In vista del Summit delle Nazioni Unite sui Sistemi Alimentari, che si svolgerà, insieme all’Assemblea generale delle Nazioni Unite nel settembre 2021 a New York, il governo italiano ospiterà a Roma il Pre-Food Systems Summit dal 26 al 28 luglio 2021. L'evento ha l'obiettivo di consolidare i progressi raggiunti grazie al coinvolgimento del pubblico, la consultazione e la raccolta dei dati, in un percorso avviato nel 2020.

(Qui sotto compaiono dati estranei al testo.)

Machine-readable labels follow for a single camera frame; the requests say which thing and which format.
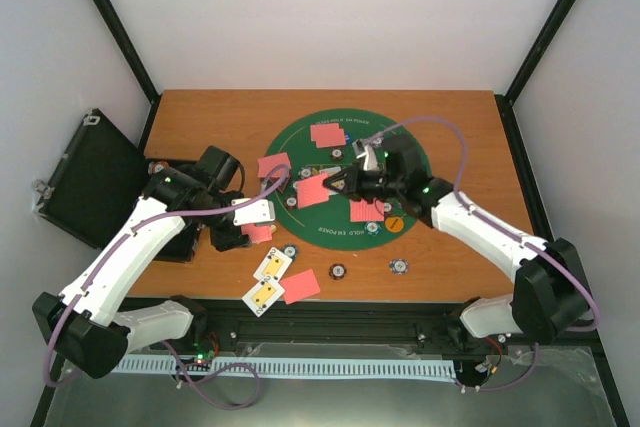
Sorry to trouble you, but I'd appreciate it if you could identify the playing card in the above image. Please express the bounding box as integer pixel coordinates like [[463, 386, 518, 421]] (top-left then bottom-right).
[[296, 173, 330, 209]]

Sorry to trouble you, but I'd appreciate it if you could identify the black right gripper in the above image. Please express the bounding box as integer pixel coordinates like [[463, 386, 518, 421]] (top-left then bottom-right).
[[323, 162, 403, 205]]

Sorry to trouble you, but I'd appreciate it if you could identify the black right frame post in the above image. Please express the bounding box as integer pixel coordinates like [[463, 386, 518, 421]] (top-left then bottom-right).
[[503, 0, 609, 101]]

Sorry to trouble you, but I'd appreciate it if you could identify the red card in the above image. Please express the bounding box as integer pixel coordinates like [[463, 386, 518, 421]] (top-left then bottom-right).
[[314, 128, 346, 148], [281, 269, 321, 305], [310, 123, 340, 142], [258, 152, 291, 178], [349, 200, 385, 223], [258, 165, 291, 179]]

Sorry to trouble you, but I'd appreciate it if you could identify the black frame post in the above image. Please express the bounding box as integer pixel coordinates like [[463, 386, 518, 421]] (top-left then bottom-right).
[[503, 0, 609, 101], [62, 0, 162, 103]]

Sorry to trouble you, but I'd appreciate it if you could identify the two of clubs card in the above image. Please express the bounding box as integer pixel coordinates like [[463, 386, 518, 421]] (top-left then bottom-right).
[[253, 247, 293, 280]]

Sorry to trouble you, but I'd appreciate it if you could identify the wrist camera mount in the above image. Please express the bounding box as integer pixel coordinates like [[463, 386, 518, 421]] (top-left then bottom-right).
[[352, 139, 381, 172], [232, 198, 276, 226]]

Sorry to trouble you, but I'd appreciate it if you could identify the black poker chip case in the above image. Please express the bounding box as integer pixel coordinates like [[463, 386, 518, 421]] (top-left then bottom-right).
[[33, 107, 225, 264]]

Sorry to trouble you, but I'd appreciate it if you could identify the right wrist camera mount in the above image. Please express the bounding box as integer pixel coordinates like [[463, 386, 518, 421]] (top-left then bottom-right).
[[352, 139, 381, 172]]

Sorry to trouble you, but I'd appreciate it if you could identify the brown 100 chip stack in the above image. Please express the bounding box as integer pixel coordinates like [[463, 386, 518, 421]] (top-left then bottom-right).
[[328, 263, 347, 280]]

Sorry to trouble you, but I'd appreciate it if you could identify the red playing card deck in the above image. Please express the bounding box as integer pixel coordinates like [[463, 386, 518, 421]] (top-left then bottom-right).
[[241, 224, 277, 245]]

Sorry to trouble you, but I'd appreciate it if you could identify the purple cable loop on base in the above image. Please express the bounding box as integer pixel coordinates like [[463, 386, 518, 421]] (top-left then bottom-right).
[[167, 344, 264, 411]]

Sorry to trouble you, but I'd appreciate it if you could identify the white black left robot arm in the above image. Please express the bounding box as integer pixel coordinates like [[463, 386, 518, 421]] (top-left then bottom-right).
[[32, 146, 249, 386]]

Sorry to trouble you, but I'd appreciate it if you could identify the black left frame post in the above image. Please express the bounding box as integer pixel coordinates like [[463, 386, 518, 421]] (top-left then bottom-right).
[[62, 0, 162, 103]]

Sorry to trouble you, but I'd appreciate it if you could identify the round green poker mat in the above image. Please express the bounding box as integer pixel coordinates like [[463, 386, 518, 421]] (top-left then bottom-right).
[[265, 108, 416, 251]]

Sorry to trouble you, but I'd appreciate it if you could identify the brown chip in case corner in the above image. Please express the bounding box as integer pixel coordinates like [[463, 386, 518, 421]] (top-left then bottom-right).
[[148, 161, 169, 175]]

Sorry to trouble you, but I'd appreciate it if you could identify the orange big blind button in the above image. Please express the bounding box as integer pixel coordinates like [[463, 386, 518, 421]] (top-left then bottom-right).
[[384, 216, 405, 234]]

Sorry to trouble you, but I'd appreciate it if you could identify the teal 50 chip stack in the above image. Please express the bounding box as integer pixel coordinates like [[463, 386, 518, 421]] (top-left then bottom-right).
[[283, 245, 298, 258]]

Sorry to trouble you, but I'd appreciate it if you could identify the blue 10 chip stack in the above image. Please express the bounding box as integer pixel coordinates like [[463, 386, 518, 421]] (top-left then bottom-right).
[[389, 258, 409, 275]]

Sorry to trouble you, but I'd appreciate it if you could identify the face-up heart card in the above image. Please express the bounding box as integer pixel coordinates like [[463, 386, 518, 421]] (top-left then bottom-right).
[[319, 166, 342, 176]]

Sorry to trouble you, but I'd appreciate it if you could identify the light blue cable duct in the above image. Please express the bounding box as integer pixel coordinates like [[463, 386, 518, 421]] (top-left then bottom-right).
[[112, 355, 457, 381]]

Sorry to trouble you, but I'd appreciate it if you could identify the two of spades card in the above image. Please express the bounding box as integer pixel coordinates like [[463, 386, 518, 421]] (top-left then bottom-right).
[[242, 275, 285, 317]]

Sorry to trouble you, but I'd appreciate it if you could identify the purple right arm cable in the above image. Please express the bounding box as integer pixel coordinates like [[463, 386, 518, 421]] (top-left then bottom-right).
[[367, 115, 601, 393]]

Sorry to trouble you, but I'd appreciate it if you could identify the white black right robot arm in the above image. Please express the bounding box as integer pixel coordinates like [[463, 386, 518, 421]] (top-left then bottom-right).
[[323, 134, 595, 343]]

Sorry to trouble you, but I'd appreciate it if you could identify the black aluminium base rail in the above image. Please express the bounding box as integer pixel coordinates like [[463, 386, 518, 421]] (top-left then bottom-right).
[[134, 296, 596, 361]]

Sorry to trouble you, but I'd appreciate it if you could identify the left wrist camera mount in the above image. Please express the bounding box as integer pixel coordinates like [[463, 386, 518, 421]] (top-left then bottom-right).
[[232, 198, 276, 226]]

Dallo scorso anno, infatti, il Summit ha ospitato regolari incontri online, discussioni pubbliche e sondaggi organizzati attorno ai cinque percorsi d'azione (garantire l'accesso a cibo sicuro e nutriente per tutti; passare a modelli di consumo sostenibili; aumentare la produzione positiva per la natura; promuovere mezzi di sussistenza equi; costruire la resilienza alle vulnerabilità, agli shock e allo stress) per garantire un'ampia gamma di prospettive e idee per lo sviluppo di sistemi alimentari che soddisfino le esigenze di tutti.

In vista dell'incontro la Fondazione Barilla ha scattato una fotografia della situazione per “ripensare il nostro approccio al cibo, dal campo alla tavola, per la salute del pianeta e dei suoi abitanti”.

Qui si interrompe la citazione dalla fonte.